2) GSD II/Pompe disease: Pompe disease is caused by the deficiency of acid-alpha-glucosidase (GAA) in muscle, resulting in the massive accumulation of lysosomal glycogen in striated muscle with accompanying weakness. While enzyme replacement has shown promise in infantile-onset Pompe disease patients, no curative therapy is available. We demonstrated that AAV vector-mediated gene therapy will likely overcome limitations of enzyme replacement therapy, including formation of anti-GAA antibodies and the need for frequent infusions. We demonstrated that liver-restricted expression with an AAV vector prevented antibody responses in GAA-knockout mice by inducing immune tolerance to human GAA. Antibody responses have complicated enzyme replacement therapy for Pompe disease and emphasized a potential advantage of gene therapy for this disorder. The strategy of administering low-dose gene therapy prior to initiation of enzyme replacement therapy, termed immunomodulatory gene therapy, prevented antibody formation and increased efficacy in Pompe disease mice. We are currently conducting a Phase I clinical trial of immunomodulatory gene therapy in adult patients with Pompe disease. Furthermore, we have developed drug therapy to increase the receptor-mediated uptake of GAA in muscle cells, which provides adjunctive therapy to more definitively treat Pompe disease.
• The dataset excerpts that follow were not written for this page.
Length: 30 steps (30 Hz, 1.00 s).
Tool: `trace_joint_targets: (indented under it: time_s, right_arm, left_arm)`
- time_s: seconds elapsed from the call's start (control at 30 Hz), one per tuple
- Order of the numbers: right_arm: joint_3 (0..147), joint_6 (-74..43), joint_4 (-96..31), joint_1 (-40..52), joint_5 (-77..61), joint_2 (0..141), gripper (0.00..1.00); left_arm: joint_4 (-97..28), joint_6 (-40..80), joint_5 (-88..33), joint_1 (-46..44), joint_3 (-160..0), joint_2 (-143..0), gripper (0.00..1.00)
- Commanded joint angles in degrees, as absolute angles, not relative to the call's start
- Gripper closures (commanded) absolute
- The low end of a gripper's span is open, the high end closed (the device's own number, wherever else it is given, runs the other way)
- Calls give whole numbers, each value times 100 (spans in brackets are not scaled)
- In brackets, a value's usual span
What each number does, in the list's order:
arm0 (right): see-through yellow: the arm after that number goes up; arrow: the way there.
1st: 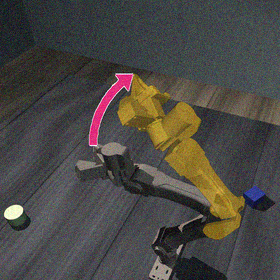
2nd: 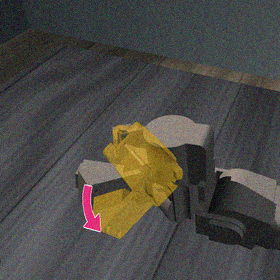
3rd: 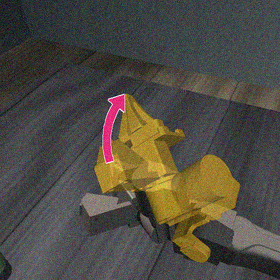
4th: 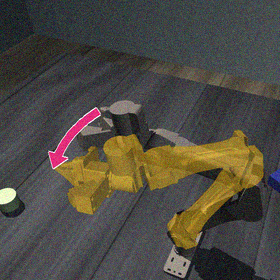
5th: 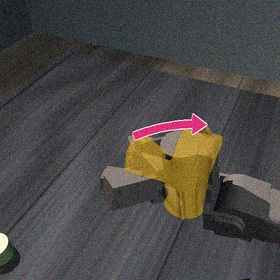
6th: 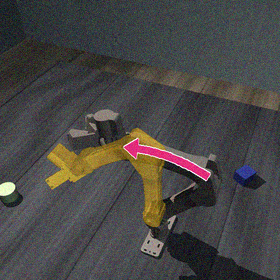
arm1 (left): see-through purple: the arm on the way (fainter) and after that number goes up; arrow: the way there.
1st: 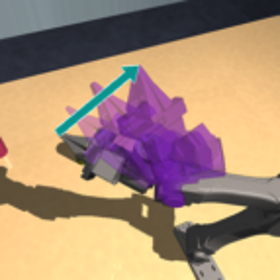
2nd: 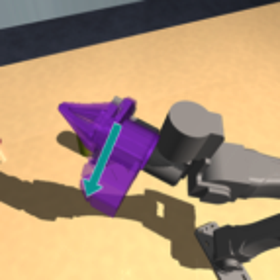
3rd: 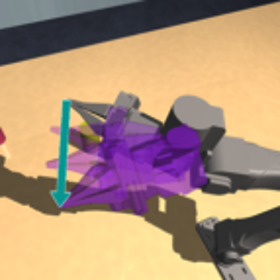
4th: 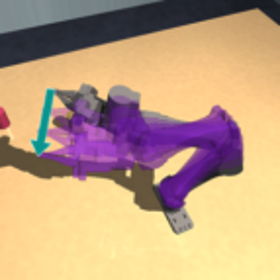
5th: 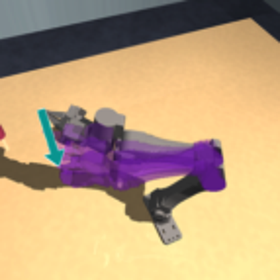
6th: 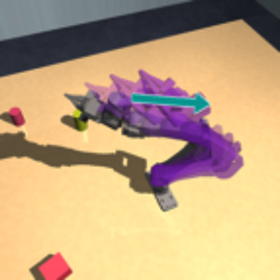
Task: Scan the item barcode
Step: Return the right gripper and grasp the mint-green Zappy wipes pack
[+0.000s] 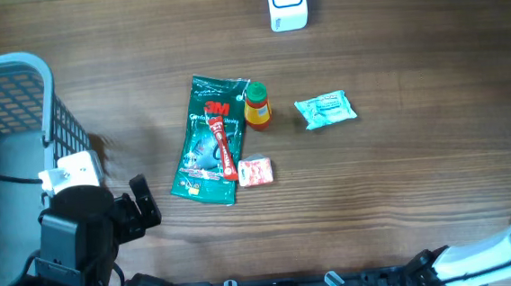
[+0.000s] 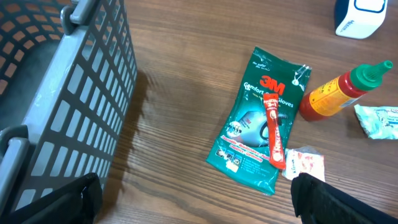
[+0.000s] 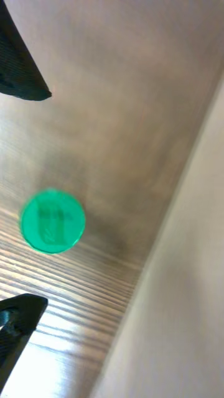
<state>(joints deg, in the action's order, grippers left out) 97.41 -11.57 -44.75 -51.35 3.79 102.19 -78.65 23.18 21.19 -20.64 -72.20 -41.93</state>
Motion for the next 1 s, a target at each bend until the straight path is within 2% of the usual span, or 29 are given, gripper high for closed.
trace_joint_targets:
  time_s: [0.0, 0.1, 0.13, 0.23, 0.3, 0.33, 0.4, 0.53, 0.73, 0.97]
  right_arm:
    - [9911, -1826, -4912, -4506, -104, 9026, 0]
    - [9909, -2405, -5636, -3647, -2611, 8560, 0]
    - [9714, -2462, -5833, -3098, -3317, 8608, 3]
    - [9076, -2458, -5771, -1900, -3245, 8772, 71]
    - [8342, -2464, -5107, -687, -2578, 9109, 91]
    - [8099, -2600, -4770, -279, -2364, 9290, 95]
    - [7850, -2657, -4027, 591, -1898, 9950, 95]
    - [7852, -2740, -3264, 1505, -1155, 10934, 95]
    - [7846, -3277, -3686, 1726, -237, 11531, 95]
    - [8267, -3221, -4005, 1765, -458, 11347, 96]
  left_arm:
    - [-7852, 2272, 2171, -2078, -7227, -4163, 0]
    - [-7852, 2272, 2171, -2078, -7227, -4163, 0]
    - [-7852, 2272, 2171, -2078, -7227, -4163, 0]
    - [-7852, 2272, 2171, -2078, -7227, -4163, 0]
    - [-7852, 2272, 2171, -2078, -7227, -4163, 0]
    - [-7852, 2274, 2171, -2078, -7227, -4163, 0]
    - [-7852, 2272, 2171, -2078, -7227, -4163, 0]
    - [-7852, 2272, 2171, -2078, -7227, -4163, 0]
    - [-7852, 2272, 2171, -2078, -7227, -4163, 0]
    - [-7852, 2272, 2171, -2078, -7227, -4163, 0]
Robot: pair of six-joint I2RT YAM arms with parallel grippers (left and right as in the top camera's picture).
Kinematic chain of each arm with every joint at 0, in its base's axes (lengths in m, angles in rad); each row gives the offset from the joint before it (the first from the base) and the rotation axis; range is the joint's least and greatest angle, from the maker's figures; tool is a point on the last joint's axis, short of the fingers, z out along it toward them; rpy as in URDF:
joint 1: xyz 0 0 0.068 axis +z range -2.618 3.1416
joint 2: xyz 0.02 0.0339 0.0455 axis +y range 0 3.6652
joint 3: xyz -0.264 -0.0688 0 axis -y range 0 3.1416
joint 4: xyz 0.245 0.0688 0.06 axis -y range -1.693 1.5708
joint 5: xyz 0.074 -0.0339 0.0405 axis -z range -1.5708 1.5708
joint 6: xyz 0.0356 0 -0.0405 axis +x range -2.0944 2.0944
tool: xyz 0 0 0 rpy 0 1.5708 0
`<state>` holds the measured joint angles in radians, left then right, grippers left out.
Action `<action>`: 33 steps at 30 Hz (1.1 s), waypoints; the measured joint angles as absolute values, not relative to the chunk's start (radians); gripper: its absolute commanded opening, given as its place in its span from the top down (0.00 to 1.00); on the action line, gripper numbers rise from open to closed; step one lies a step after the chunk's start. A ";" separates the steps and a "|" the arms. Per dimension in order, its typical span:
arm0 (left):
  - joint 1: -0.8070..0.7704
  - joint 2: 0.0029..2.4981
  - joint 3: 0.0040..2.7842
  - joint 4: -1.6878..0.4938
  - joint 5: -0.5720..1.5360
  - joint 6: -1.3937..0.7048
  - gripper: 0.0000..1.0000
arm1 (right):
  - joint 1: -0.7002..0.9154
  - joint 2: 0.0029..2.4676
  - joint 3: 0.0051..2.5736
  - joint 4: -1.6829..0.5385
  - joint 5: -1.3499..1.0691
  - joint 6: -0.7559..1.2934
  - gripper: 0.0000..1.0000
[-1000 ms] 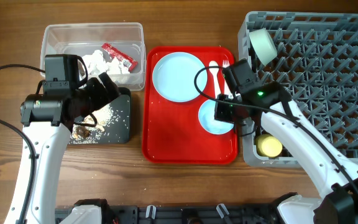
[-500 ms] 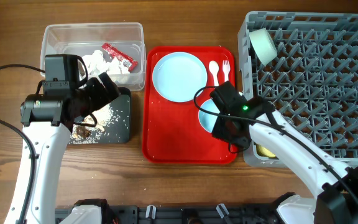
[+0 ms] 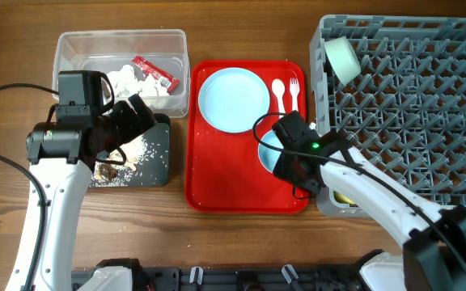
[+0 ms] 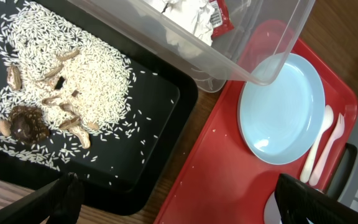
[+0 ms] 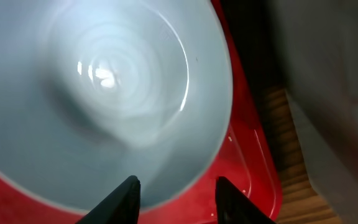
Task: Sort waste into correct bins and load items into the dishwasher rack
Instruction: 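Move the right gripper to the light-blue bowl and grasp its rim, then lift the light-blue bowl and place it in the rack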
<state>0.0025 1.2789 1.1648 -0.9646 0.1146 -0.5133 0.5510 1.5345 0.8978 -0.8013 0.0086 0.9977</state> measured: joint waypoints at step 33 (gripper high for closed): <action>0.002 1.279 1.165 -0.965 0.115 -0.513 0.00 | 0.529 1.166 1.484 -1.180 0.767 0.682 0.96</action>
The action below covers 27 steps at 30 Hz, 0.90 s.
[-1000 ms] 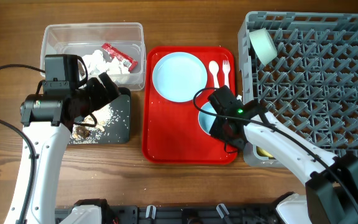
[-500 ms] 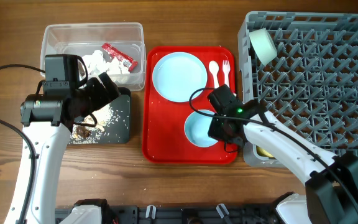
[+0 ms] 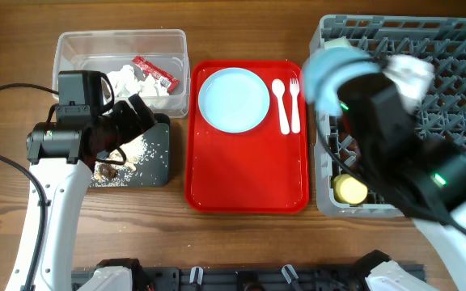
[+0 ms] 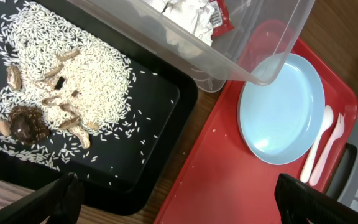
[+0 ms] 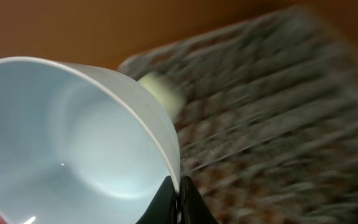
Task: Sort waste into correct bins and load items into the dishwasher rack
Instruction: 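Lift the light-blue bowl and place it in the rack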
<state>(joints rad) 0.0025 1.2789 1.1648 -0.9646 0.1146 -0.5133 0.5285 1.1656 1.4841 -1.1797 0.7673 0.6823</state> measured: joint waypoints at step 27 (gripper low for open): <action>0.002 1.279 1.165 -0.965 0.115 -0.513 0.00 | 0.358 1.793 1.466 -1.244 1.194 0.349 0.96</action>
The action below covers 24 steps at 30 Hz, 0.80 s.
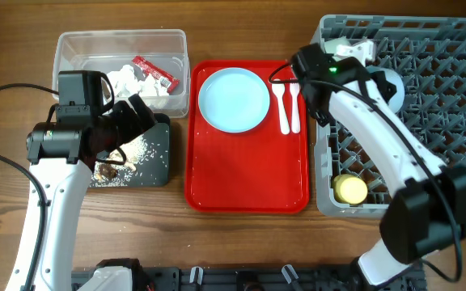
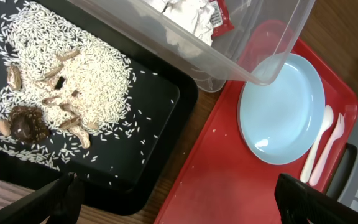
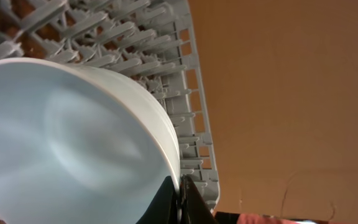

3) PKU: In collaboration with researchers at OHSU, we performed an early gene therapy experiment that demonstrated long-term biochemical correction of PKU in mice with an AAV8 vector. PKU is a very significant disorder detected by newborn screening and currently inadequately treated by dietary therapy. Phenylalanine levels in mice were corrected in the blood, and elevated phenylalanine causes mental retardation and birth defects in children born to affected women, and gene therapy for PKU would address an unmet need for therapy in this disorder.

Currently we are developing methods for genome editing that will stably correct the enzyme  deficiency in GSD Ia and in Pompe disease.  Our long-term goal is to develop efficacious genome editing for glycogen storage diseases, which will allow us to treat these conditions early in life with long-term benefits.